*What you have to do*
Repeat the entries below exactly. Begin with the first line and end with the line that contains "# each instance of the wire".
=======
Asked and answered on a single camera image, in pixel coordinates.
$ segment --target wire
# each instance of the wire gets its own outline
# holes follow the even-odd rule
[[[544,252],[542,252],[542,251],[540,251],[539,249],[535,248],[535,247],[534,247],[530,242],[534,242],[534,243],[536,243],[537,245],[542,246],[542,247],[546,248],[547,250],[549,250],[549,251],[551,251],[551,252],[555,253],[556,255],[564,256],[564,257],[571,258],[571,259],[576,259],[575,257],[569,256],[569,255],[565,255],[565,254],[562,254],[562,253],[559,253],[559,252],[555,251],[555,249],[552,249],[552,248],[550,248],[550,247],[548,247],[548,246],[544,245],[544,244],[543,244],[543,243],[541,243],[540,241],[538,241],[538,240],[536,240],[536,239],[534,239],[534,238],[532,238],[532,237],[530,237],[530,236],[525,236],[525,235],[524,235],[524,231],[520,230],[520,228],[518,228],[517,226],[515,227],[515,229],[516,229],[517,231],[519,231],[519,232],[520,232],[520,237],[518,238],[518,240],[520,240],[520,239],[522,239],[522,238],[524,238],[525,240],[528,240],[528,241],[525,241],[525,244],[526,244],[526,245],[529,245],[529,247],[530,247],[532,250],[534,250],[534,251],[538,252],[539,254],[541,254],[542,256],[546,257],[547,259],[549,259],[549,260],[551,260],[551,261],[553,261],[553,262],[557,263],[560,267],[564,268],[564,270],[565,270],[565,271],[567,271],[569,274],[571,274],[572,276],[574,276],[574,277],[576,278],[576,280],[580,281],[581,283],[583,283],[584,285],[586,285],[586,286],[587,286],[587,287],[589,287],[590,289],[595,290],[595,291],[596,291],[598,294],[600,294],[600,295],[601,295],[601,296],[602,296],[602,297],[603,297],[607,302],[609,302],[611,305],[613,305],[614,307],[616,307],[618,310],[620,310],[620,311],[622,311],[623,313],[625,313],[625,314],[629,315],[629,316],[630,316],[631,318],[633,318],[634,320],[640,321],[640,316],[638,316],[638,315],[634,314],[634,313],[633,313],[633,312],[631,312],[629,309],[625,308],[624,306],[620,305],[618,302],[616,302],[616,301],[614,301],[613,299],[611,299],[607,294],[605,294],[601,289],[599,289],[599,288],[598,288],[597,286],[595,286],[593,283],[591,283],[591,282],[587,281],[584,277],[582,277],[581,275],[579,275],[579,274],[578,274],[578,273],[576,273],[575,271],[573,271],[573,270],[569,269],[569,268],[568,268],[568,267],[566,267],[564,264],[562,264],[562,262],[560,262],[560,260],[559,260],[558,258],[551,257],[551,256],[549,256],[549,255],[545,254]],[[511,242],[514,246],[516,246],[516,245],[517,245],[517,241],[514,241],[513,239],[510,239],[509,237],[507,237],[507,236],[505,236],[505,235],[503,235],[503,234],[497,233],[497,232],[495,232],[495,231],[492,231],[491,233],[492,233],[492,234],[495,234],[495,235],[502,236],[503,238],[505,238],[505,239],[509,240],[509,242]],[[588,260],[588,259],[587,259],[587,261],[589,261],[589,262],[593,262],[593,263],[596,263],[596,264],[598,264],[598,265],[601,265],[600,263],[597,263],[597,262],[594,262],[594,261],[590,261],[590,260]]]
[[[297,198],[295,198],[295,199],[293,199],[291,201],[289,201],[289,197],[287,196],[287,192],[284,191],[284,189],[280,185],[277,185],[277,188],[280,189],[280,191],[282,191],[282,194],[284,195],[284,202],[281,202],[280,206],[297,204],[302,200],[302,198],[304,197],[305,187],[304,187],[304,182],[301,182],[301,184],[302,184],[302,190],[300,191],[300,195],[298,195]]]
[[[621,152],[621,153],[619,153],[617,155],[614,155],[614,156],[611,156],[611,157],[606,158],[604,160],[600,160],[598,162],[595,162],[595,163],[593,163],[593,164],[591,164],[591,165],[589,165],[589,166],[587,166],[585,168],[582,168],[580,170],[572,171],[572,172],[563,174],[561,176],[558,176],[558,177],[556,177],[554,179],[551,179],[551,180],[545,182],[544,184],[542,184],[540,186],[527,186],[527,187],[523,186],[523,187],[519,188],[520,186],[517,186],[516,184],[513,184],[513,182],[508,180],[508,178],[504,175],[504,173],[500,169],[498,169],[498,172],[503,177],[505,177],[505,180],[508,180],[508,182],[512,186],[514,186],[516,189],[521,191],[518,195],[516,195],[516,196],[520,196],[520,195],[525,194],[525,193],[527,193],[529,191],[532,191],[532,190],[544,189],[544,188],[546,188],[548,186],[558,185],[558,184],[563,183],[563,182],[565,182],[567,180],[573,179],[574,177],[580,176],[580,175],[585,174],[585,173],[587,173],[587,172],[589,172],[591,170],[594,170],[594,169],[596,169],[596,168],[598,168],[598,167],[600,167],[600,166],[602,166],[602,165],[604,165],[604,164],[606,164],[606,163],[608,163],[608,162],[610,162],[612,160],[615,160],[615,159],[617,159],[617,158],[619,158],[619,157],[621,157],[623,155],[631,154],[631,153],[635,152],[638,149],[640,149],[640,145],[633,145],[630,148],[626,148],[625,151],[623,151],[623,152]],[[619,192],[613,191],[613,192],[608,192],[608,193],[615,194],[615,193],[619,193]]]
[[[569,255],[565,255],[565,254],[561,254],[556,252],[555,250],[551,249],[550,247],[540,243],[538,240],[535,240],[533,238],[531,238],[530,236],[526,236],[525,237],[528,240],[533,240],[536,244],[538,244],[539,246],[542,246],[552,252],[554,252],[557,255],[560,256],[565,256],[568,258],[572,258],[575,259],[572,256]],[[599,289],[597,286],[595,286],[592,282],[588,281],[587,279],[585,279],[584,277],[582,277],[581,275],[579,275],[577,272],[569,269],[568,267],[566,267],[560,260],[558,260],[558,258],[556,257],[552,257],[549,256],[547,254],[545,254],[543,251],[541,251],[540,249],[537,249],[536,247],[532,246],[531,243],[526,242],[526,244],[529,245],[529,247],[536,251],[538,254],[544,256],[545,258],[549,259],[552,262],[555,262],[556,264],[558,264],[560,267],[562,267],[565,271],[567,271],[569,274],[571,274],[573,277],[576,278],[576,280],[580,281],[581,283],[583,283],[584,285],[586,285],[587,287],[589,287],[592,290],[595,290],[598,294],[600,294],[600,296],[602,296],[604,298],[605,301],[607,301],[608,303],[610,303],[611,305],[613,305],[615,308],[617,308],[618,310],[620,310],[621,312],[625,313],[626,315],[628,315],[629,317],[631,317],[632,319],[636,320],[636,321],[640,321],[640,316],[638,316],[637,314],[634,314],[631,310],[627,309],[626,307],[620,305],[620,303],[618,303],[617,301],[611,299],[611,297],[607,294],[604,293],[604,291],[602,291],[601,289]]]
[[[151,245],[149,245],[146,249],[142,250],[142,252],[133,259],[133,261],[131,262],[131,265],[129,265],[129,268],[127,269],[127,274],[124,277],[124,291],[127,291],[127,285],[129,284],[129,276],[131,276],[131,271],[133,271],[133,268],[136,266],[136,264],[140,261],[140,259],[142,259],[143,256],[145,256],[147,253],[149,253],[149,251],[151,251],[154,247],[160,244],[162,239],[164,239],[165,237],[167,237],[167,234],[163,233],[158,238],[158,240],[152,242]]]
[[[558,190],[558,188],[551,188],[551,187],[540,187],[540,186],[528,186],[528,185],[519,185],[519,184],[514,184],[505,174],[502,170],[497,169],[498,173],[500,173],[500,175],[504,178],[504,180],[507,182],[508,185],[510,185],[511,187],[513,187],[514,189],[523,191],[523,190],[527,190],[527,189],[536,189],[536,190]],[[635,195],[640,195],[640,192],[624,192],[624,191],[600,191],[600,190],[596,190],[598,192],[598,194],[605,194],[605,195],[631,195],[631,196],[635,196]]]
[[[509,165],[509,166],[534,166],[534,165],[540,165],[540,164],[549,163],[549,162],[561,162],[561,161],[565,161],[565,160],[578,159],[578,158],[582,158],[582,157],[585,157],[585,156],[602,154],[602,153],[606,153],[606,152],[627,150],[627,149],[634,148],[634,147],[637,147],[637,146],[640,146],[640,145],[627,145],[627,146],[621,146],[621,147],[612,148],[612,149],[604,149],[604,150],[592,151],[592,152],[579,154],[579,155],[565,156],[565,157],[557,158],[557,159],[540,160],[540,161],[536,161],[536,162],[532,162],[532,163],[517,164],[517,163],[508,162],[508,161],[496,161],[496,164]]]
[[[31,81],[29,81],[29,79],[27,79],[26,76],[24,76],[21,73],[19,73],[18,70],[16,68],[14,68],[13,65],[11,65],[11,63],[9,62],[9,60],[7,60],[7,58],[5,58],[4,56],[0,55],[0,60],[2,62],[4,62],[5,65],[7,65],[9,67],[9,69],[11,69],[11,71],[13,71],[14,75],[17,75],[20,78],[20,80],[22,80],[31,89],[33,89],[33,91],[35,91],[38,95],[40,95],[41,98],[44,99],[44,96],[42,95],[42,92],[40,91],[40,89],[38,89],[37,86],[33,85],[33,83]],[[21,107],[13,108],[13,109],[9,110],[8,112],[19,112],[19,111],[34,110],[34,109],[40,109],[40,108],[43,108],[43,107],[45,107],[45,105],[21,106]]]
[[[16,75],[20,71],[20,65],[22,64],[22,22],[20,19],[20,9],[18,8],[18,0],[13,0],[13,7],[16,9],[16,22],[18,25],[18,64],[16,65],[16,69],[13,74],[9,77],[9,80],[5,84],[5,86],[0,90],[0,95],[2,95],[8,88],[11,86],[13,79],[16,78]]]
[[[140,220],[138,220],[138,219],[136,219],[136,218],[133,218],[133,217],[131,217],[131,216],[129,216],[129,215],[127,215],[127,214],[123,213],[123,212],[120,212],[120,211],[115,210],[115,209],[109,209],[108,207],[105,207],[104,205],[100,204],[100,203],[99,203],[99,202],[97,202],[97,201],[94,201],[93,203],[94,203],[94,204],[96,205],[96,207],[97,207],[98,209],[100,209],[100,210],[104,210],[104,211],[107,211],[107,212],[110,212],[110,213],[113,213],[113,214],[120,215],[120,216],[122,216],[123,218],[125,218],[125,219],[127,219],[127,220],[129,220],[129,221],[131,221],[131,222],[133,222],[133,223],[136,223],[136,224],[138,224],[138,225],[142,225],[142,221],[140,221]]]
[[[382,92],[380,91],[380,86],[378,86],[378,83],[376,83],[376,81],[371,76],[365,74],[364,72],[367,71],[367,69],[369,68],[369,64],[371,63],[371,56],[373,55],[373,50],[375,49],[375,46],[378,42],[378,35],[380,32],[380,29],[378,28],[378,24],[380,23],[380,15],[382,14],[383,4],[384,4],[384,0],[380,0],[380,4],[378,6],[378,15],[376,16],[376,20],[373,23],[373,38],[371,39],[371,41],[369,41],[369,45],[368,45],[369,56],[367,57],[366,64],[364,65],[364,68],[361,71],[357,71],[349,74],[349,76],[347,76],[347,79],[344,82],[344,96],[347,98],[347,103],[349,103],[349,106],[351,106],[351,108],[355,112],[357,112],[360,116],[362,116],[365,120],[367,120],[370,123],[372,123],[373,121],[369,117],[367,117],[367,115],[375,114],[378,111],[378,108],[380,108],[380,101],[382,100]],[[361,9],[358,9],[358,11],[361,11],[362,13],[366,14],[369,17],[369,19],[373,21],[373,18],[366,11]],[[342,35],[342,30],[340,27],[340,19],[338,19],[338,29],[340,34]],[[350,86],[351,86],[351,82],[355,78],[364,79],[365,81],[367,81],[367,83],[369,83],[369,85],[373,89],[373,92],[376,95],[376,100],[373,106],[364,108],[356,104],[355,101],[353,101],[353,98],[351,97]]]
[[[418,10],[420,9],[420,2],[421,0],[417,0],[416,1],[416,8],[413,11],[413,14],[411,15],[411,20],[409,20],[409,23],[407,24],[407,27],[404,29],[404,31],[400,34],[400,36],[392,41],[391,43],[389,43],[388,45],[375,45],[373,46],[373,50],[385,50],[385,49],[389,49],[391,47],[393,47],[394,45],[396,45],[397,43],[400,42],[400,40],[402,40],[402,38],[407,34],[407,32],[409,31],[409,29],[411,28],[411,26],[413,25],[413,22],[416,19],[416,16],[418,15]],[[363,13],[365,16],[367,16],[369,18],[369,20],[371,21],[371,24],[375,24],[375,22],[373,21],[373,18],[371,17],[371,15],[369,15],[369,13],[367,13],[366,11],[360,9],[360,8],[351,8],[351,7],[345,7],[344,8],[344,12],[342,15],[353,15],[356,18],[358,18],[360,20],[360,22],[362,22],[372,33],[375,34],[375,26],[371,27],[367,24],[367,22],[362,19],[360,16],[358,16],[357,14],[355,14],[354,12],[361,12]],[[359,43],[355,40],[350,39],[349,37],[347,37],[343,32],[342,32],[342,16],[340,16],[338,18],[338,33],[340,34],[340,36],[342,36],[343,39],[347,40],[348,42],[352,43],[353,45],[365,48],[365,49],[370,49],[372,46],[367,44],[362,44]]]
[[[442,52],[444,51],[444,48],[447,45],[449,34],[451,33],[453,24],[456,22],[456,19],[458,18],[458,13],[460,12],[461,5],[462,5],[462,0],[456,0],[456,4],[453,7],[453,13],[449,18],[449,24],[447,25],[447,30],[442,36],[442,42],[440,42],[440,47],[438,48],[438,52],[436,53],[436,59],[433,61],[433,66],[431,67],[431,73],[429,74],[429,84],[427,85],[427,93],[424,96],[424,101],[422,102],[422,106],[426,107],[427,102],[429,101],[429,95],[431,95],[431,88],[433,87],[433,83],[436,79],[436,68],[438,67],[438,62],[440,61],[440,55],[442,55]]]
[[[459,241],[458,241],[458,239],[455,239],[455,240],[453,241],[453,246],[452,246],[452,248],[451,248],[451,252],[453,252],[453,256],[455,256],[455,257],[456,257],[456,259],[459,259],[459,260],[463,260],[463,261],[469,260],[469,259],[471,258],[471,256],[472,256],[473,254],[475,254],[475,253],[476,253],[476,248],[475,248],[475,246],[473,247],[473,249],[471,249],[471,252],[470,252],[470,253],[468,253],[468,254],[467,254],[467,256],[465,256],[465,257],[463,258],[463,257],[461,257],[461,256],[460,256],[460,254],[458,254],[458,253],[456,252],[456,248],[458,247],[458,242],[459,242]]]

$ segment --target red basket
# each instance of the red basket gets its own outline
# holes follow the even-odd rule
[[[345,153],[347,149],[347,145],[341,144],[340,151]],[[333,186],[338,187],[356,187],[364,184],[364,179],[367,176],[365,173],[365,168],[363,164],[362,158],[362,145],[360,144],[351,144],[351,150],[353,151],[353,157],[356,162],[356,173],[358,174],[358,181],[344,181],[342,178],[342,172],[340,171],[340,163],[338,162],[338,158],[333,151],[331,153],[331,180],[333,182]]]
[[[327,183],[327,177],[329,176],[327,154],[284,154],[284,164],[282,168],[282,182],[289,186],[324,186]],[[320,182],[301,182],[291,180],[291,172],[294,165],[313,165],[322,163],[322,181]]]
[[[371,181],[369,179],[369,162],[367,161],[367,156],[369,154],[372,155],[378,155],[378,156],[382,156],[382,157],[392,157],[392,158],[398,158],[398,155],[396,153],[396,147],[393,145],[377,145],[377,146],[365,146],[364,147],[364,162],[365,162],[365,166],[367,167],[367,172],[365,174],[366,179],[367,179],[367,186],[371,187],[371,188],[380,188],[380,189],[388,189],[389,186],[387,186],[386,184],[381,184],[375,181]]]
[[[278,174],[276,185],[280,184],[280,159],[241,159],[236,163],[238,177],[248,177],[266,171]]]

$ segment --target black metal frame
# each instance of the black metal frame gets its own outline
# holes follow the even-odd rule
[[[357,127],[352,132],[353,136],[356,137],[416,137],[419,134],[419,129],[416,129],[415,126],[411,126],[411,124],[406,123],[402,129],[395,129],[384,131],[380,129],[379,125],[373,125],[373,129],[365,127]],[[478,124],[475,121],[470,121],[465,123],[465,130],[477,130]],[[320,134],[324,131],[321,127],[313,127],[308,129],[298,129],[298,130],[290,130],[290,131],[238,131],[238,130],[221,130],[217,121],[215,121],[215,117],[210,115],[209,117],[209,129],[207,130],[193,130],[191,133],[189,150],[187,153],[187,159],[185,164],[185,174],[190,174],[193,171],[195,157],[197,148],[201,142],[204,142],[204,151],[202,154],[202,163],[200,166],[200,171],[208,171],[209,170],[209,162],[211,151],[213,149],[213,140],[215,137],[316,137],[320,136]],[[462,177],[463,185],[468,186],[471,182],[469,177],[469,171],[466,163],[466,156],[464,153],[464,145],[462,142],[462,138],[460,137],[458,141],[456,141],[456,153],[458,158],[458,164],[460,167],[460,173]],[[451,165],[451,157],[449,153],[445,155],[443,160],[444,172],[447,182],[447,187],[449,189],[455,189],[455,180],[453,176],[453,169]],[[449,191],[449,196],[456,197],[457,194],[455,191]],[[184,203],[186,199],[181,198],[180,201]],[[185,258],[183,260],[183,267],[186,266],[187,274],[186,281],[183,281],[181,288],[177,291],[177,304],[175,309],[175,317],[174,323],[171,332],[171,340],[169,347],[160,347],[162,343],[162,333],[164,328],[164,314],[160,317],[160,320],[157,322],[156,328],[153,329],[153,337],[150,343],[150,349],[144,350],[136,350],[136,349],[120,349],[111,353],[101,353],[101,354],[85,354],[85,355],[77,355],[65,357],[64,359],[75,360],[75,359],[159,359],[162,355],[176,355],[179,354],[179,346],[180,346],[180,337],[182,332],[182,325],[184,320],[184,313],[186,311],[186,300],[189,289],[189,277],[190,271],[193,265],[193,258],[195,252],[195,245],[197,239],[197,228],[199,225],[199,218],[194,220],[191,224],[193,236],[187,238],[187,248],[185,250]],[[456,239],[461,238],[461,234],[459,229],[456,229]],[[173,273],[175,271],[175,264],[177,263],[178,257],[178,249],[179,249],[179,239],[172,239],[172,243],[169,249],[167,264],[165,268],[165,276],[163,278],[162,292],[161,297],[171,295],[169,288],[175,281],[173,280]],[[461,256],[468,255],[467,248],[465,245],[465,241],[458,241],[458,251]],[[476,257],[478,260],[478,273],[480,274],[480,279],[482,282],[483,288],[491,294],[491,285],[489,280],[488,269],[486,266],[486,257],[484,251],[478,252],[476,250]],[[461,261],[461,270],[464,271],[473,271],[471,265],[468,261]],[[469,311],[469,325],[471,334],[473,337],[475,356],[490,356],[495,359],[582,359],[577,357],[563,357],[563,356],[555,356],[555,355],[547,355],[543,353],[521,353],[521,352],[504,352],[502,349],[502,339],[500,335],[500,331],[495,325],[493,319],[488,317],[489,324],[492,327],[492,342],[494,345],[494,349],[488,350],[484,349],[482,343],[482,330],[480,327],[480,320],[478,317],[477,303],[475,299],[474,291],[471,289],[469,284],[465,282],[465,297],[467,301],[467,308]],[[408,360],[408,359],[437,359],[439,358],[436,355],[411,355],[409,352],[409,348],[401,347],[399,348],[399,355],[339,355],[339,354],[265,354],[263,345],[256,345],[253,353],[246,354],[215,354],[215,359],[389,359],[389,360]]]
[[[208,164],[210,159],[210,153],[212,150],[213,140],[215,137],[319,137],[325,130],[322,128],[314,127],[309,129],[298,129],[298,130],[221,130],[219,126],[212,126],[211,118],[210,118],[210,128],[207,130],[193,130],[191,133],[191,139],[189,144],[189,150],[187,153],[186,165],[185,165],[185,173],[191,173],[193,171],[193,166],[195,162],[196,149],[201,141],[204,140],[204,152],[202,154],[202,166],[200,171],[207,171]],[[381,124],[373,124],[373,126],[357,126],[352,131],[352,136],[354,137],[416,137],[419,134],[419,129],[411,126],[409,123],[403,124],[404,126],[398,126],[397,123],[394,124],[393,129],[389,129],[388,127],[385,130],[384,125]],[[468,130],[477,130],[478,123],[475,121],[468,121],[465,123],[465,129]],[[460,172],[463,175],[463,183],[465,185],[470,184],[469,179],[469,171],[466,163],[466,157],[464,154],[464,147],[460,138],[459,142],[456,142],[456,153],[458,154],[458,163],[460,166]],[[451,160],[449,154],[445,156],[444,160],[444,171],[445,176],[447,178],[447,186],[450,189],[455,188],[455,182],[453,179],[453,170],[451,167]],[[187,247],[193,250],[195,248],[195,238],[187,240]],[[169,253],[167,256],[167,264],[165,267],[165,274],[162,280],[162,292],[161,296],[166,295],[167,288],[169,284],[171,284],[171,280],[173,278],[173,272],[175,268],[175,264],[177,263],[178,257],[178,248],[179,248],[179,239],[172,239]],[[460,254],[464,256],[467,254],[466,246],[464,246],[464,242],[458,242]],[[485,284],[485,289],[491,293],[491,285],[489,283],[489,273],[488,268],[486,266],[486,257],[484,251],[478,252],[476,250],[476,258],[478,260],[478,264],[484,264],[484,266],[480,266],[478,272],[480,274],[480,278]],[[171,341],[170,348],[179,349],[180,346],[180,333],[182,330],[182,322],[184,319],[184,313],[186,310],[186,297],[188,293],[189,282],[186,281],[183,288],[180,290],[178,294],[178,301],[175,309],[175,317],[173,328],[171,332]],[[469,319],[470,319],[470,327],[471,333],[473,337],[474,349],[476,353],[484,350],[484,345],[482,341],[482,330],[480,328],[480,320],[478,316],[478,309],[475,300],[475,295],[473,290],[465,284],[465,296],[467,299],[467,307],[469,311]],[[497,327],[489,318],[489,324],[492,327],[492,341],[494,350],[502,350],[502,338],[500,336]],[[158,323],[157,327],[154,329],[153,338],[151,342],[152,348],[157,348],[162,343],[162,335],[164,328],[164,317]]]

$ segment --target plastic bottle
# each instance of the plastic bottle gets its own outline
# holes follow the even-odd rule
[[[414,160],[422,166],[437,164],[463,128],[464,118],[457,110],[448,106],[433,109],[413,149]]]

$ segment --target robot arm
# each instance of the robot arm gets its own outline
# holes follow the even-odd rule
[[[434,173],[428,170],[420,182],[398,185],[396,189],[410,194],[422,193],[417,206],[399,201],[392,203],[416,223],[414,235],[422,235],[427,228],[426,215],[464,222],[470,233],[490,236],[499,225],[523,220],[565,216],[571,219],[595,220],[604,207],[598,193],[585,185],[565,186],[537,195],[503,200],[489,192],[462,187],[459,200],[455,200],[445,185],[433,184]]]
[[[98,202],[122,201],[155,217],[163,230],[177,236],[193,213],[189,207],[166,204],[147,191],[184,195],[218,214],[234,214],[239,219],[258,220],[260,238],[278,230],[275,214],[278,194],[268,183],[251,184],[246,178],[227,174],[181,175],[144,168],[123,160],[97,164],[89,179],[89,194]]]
=======
*Result of the task*
Asked and answered on a single camera image, in pixel coordinates.
$ segment --target wire
# each instance of the wire gets its own outline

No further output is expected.